Species of gastropod

Austrocarina recta is a species of small sea snail, a marine gastropod mollusk in the family Horaiclavidae.

It was formerly included within the family Pseudomelatomidae.

==Description==
The length of the shell attains 6 mm, its diameter 2.5 mm.

(Original description) The thin, tall and narrow shell has a pagodiform shape. The body whorl has a median cylindrical area, angled above and below. The keel along the lower angle is buried by the suture of the following whorl, that along the upper angle projects more and ascends the spire to the protoconch, where it suddenly ceases. Above the upper keel the whorl slopes to the suture, below the lower the base is concavely excavated. The colour of the shell is pale yellow. It contains four whorls, plus the protoconch.

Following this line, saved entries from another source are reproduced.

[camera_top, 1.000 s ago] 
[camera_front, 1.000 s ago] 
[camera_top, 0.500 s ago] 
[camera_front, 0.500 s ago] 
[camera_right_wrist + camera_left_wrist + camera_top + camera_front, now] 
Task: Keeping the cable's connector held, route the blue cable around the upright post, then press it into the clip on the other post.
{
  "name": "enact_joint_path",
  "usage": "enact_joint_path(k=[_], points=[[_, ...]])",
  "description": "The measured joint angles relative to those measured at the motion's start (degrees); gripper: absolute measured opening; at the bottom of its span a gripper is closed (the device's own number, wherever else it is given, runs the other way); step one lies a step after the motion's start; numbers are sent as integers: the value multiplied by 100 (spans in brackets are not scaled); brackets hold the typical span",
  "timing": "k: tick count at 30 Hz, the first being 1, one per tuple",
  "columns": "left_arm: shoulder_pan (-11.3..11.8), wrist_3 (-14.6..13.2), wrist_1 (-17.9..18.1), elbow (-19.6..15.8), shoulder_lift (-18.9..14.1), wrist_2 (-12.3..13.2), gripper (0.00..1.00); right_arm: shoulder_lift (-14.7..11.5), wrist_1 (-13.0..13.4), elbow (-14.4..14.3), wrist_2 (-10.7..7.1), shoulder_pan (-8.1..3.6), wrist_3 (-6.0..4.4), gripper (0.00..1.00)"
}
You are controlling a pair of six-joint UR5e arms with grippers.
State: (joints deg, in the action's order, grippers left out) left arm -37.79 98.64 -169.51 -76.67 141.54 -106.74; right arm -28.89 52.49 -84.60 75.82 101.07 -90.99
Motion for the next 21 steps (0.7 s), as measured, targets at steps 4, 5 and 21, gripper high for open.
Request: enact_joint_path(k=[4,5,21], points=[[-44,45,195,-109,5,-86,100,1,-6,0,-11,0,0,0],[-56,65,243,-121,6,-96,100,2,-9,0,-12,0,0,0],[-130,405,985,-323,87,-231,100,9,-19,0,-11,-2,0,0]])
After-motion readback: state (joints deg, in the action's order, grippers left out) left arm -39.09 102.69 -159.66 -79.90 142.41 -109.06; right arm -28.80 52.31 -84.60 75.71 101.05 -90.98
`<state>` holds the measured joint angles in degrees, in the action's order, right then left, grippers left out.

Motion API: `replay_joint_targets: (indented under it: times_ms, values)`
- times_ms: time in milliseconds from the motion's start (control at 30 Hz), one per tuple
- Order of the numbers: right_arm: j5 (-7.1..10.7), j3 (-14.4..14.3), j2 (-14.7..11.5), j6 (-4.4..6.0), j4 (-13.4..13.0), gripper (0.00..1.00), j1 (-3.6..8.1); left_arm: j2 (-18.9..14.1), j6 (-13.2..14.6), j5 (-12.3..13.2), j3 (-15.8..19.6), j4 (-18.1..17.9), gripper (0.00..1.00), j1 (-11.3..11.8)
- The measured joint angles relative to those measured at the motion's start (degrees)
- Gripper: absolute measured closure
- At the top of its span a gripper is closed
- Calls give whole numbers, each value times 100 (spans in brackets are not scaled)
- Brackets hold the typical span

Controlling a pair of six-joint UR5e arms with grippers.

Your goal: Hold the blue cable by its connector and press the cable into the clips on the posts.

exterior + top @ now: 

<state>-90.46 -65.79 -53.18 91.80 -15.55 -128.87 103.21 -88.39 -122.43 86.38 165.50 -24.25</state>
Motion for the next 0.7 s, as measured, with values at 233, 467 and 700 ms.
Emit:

These whorls are wound obliquely..The topmost whorl is undulated by about sixteen broad radial ribs, which disappear on the next whorl. Fine and coarse spiral threads alternate over the whole surface, and are crossed by fine growth lines. The protoconch is exsert, white, smooth and two-whorled. The aperture is broad. The outer lip is simple. There is no apparent sinus. The short siphonal canal is open and straight.

==Distribution==
This marine species is endemic to Australia and occurs off New South Wales, Queensland, Tasmania and Victoria.